Earlier this week the folks at Valley News Live did a story about the plane, and NDSU was in full spin mode claiming that the plane isn’t paid for with taxpayer or tuition dollars. According to the report, “the university says they raised money through donors and private investors to purchase and operate the plane.”

I didn’t think that was true, so I made an open records request to the university for a list of the “donors” and “private investors” who are funding the airplane. What did I find out?

There are none. “The airplane’s use is not, as was reported, paid by donors and/or private investors,” NDSU General Counsel Christopher Wilson told me in an email. “The University pays for the airplane through non-general funds and revenues generated by usage.”

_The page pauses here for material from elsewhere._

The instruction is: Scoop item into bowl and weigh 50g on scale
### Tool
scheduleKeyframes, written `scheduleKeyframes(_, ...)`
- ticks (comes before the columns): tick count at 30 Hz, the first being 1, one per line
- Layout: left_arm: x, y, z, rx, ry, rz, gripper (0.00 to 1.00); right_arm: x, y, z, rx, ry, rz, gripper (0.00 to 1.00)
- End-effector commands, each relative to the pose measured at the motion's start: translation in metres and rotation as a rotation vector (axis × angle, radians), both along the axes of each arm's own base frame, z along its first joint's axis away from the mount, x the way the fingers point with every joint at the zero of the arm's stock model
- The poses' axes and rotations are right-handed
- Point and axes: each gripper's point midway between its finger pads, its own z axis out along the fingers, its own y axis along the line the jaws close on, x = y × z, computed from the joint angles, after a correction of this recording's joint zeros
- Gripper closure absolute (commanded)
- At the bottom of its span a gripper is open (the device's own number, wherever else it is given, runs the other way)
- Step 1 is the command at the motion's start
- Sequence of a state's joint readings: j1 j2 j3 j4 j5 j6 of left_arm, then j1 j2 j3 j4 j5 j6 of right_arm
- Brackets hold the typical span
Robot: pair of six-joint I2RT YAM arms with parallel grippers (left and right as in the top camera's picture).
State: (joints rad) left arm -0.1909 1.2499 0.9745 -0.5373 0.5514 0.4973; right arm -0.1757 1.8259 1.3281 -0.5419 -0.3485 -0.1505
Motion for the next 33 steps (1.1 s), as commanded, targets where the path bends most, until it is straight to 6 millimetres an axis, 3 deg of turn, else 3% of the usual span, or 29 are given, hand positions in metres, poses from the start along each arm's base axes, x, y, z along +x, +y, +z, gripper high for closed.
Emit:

Asked what “non-general funds” are specifically, Wilson told me they’re “interest income and indirect cost recoveries.”

Your guess is as good as mine as to what “indirect cost recoveries” are. Is the university cutting funds elsewhere in their budget to pay for the airplane? That would be a shocking revelation for a university which consistently claims it is underfunded.

As for interest income, wouldn’t that be better spent defraying the cost of the university to student and taxpayers instead of paying for an extravagant perk like a private airplane for university officials?

They may as well be using tax dollars and tuition revenues.

The university also claimed in the report that they’re paying for part of the airplane with revenues from renting it out. “They say they average about 100 thousand dollars a year renting the jet,” reports Valley News Live. That’s all well and good, but according to reports made by NDSU to the legislature, they’re paying in excess of $500,000/year to own and operate the airplane.

We’re to believe the other $400,000 is coming from “interest income” and “indirect cost recoveries?”

It’s time for NDSU to shut this airplane down. And since NDSu clearly can’t be trusted to do it on their own, maybe the legislature ought to make them.